Friday, October 30, 2009

Weekend Reading

I am keeping it simple this weekend since I have no intention of "working" on Halloween. Here is what's on tap for this weekend:

RAND: The Phoenix Program and Contemporary Counterinsurgency

I've been fascinated with the Phoenix Program since purchasing Mark Moyar's book "Phoenix and the Birds of Prey." What sold me on reading this RAND report was co=author Austin Long's incredibly detailed CT strategy for Afghanistan over at Foreign Policy.

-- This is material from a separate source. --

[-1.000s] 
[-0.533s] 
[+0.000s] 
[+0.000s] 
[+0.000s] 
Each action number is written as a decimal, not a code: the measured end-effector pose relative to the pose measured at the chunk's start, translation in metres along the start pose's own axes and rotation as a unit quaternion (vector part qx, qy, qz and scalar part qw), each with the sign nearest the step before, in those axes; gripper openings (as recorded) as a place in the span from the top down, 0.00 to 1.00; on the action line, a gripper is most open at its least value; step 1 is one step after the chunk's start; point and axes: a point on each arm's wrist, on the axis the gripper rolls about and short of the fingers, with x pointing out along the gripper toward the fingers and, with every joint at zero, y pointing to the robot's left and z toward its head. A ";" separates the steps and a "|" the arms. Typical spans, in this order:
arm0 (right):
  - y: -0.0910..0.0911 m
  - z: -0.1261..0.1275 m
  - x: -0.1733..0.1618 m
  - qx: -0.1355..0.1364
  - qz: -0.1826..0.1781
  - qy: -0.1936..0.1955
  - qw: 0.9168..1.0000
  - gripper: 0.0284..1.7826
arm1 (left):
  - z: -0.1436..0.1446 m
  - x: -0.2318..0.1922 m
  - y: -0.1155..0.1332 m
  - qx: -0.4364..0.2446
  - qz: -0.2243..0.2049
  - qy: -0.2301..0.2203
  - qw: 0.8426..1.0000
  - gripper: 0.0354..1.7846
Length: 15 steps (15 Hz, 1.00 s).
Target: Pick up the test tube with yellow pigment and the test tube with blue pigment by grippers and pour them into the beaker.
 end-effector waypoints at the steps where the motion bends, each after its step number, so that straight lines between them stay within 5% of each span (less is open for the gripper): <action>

Iraq: Strategic Reconciliation, Targeting, and Key Leader Engagement

Say the words "Force Strategic Engagement Cell" in Iraq and you will get some rough looks from grunts and others. The concept is brilliant on paper but the group currently operating may have outlived its usefulness. The U.S. has its hands tied thanks to the security treaty implemented earlier this year. U.S. military members acting like diplomats, holding no authority, and meeting with insurgents just might send the wrong message to the Iraqi government. Prime Minister Maliki nearly blew a gasket earlier this year where according to the NY Times:
Iraq’s government said Thursday that it was demanding explanations from the United States and Turkey about a protocol signed this year between an American official and a representative of a group of Iraqi Sunni insurgents in Istanbul as a precursor to negotiations between the two sides.

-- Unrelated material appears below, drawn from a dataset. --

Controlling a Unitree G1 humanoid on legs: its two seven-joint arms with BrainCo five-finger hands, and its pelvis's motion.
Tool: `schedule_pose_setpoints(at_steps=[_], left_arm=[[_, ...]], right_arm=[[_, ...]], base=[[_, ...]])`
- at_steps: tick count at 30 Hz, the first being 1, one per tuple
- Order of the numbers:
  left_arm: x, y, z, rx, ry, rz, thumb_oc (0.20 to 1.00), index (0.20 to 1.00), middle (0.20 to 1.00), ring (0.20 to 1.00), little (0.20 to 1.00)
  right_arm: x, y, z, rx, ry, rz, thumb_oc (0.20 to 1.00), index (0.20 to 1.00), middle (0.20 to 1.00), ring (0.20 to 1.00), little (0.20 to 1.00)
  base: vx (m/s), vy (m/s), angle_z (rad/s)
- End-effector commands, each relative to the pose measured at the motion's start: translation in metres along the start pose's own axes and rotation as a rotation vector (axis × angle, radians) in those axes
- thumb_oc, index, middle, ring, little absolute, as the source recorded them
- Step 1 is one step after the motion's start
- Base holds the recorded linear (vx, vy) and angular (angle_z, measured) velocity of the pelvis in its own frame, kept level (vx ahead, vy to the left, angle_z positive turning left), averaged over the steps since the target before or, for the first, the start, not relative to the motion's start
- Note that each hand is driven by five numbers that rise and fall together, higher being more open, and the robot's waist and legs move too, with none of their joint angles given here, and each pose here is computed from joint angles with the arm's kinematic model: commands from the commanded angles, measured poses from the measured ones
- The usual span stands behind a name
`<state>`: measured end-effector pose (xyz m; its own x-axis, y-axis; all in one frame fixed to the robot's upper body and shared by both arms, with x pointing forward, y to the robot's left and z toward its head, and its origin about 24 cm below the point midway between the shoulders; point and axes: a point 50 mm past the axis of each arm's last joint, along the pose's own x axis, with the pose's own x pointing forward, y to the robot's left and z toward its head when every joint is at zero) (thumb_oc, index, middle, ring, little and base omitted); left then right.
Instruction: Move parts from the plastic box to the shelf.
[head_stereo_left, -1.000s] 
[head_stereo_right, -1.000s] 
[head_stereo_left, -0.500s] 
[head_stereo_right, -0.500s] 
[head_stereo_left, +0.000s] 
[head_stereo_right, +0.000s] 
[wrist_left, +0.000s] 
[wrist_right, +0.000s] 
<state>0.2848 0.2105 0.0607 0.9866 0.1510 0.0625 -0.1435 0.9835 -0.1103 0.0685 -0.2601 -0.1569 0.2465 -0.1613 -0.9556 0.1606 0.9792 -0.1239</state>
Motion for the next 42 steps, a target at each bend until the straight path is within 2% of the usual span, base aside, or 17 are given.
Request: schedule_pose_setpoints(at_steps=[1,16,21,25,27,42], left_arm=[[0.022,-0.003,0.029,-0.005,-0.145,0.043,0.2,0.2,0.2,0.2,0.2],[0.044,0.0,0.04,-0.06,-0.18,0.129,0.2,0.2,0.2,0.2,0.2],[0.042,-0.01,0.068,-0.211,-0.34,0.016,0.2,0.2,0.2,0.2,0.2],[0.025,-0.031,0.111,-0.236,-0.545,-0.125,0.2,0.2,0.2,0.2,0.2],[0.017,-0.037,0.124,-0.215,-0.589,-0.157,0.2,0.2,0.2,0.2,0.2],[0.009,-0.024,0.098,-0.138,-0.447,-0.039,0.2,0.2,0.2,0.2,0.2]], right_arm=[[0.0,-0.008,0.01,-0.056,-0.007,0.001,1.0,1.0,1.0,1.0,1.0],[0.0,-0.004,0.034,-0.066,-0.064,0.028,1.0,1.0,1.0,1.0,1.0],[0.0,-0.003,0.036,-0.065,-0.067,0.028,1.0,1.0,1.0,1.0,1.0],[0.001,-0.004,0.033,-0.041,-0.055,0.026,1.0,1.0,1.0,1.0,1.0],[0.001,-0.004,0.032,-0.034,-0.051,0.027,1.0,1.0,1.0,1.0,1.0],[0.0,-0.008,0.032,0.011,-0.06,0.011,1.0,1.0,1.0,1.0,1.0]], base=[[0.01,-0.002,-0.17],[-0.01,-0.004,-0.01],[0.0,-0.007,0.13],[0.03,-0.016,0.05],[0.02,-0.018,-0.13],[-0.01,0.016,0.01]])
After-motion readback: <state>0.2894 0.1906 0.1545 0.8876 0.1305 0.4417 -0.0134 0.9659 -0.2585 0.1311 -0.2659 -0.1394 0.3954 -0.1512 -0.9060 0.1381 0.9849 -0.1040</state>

The Iraqi government said in a statement that the protocol amounts to “an interference in Iraq’s internal political affairs” and that it was expecting “clear explanations” from American and Turkish officials at the embassies in Baghdad.
Apparently that was not the first time this year U.S. reconciliation efforts stepped on the Iraqi government's toes.
On April 18, American and British officials from a secretive unit called the Force Strategic Engagement Cell flew to Jordan to try to persuade one of Saddam Hussein’s top generals — the commander of the final defense of Baghdad in 2003 — to return home to resume efforts to make peace with the new Iraq.

But the Iraqi commander, Lt. Gen. Raad Majid al-Hamdani, rebuffed them.

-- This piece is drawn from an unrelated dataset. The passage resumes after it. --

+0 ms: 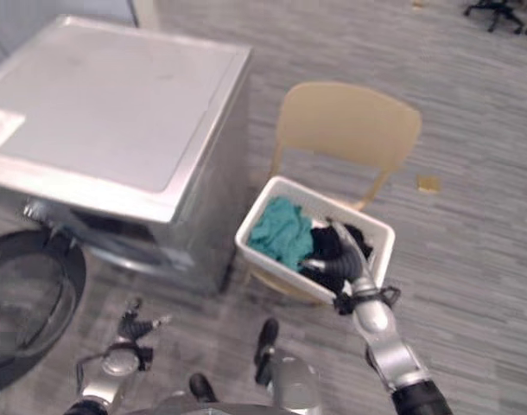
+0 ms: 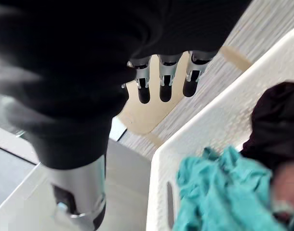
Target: Grab the laundry basket,head to the washer,open it,put in the laundry and shut it.
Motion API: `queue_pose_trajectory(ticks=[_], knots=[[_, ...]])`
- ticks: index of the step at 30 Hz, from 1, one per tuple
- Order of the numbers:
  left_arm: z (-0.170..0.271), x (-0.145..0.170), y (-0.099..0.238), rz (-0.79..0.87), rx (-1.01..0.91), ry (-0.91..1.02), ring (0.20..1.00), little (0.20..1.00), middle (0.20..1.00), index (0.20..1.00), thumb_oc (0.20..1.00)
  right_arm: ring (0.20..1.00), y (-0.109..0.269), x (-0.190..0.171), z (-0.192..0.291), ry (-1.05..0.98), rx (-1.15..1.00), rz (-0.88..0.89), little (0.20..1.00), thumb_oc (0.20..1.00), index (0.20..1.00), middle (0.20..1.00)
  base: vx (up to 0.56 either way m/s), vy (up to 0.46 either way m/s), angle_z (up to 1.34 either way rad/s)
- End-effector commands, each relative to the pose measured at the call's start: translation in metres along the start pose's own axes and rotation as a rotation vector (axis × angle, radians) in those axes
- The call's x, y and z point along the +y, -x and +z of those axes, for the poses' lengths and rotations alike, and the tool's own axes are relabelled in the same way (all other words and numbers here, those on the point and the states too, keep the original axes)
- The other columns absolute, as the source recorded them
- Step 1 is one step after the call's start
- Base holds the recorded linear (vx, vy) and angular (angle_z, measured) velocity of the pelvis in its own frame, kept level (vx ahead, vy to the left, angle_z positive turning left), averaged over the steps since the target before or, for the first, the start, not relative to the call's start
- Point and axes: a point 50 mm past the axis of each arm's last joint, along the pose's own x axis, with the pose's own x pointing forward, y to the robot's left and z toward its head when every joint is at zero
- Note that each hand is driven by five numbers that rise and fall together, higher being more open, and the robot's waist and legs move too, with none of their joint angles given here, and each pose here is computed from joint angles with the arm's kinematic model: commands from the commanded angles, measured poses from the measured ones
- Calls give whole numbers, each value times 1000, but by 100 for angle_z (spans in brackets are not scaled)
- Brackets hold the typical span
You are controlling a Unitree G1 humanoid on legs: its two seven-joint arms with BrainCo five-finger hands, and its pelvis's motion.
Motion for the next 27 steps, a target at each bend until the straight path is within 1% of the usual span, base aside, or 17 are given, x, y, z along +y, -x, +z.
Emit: queue_pose_trajectory(ticks=[1, 5, 9, 11, 17, 21, 23, 27], knots=[[11, 6, -3, -32, -63, -61, 1000, 1000, 1000, 1000, 1000, 1000, -14, -14, 27, 125, -153, -23, 1000, 1000, 1000, 1000, 154, -151, -53], [-1, -2, 1, -54, -27, -37, 1000, 1000, 1000, 1000, 1000, 1000, -25, -12, 30, 203, -176, 35, 1000, 1000, 1000, 1000, 9, -81, -57], [-12, 1, 0, -33, 25, -48, 1000, 1000, 1000, 1000, 1000, 1000, -35, -12, 31, 274, -181, 65, 1000, 1000, 1000, 1000, 71, 15, -63], [-24, 5, 2, -11, 83, -50, 1000, 1000, 1000, 1000, 1000, 1000, -40, -14, 26, 324, -165, 82, 1000, 1000, 1000, 1000, 83, 84, -21], [-42, 11, 5, 11, 155, -80, 1000, 1000, 1000, 1000, 1000, 1000, -48, -11, 21, 367, -137, 117, 1000, 1000, 1000, 1000, 44, 111, -10], [-33, 15, 2, 21, 123, -84, 1000, 1000, 1000, 1000, 1000, 1000, -62, -6, 24, 417, -137, 130, 1000, 1000, 1000, 1000, -53, 111, 5], [-20, 16, -3, 24, 73, -86, 1000, 1000, 1000, 1000, 1000, 1000, -79, 0, 36, 453, -166, 128, 1000, 1000, 1000, 1000, -149, 93, 13], [-9, 14, -7, 19, 28, -89, 1000, 1000, 1000, 1000, 1000, 1000, -96, -1, 44, 515, -170, 108, 1000, 1000, 1000, 1000, -54, 19, 20]])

After a year of halting talks mediated by the Americans, he said, he concluded that Iraq’s leader, Prime Minister Nuri Kamal al-Maliki, simply was not interested in reconciliation.
I am looking forward to the Strategic Studies Institute read since the FSEC model will likely be recreated in Afghanistan; hopefully by those with more than a few months background. Conventional forces have the bad habit of prioritizing filling billets over finding quality personnel. I have deep concerns over conventional forces handling a mission so critical to counterinsurgency. As proven by events noted above from the past several months, the FSEC model has the potential to do more harm than good.